Gillian emigrated to Canada from Australia in 1964 and grew up in Montreal. She attained a Bachelor of Fine Art (Hons) with a minor in Art History from Queen’s University at Kingston, Ontario (1980). She majored in etching and was employed as the etching studio technician in her final year. Gillian has also studied Textile Design, Fashion Design, Multimedia, Web Design and Direct Marketing.

An experienced textile and graphic artist, Gillian has produced designs for a myriad of end products, including web sites, corporate Identity, shop signage, fashion fabrics, custom-made rugs and tourist merchandise (T-shirt placement prints, fabrics and drink coasters). Her rug designs have appeared in several magazines including a feature article in the Australian Good Housekeeping, February 1987.

Gillian began painting in 1997 and developed a unique visual signature incorporating photography and collage. An interdisciplinary artist, she has produced representational, abstract and symbolic work in a variety of media including acrylics, gouache, pastels, graphite, photography, textiles, poetry and found objects. In 2009, she co-founded OXOgraphy, a conceptual art collective. She has curated, promoted and staged many group and solo exhibitions.

Gillian is a resident of Salt Spring Island, British Columbia, Canada, where she also teaches art classes and manages a picture framing shop.

Statement

“I love the aesthetic in visual art. I love the tactile quality of paint, charcoal, paper, canvas and stone. But this alone is not enough. My art is my voice—my means of sharing feelings, expressing opinions and exploring ideas. I use visual metaphor as a vehicle to explore political, cultural, psychological and philosophical issues.

I am fascinated by paradox and contradiction. One of the contexts for my artistic journey is my belief that dichotomy is an illusion.
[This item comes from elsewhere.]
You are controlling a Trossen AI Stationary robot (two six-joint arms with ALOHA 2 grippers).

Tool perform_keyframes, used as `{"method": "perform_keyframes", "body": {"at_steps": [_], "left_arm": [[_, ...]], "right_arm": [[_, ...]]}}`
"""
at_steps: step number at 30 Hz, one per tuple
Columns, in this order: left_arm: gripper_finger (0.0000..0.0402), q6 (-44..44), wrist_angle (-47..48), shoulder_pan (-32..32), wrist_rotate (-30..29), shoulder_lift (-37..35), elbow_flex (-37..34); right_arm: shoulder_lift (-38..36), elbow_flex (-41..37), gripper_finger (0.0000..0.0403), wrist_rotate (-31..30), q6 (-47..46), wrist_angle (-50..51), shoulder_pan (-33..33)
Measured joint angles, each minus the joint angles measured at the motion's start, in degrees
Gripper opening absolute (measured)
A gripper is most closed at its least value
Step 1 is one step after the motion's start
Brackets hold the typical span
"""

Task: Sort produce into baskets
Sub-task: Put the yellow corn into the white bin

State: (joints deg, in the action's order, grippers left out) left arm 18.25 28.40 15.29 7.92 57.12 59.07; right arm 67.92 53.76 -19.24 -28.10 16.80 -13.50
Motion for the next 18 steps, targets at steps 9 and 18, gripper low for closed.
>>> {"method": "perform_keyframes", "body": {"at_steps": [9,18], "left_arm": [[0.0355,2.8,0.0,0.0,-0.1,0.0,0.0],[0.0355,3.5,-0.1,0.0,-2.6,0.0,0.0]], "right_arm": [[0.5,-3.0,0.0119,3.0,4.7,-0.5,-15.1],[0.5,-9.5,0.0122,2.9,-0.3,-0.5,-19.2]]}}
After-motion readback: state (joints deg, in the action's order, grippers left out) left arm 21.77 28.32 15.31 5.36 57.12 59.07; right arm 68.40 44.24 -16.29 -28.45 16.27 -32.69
We live in a divide to conquer world. Unfortunately for humanity, it’s a strategy that works all too well. If you want to control people you need to dis-empower them. What better way than to divide them along a multitude of easily fabricated lines. None of us is immune to the subtle and not-so-subtle conditioning that pits male against female, black against white, rich against poor, democrat against plutocrat, representational against abstract. It’s an insidious game of us vs them―a game in which we are forever right―but never win.”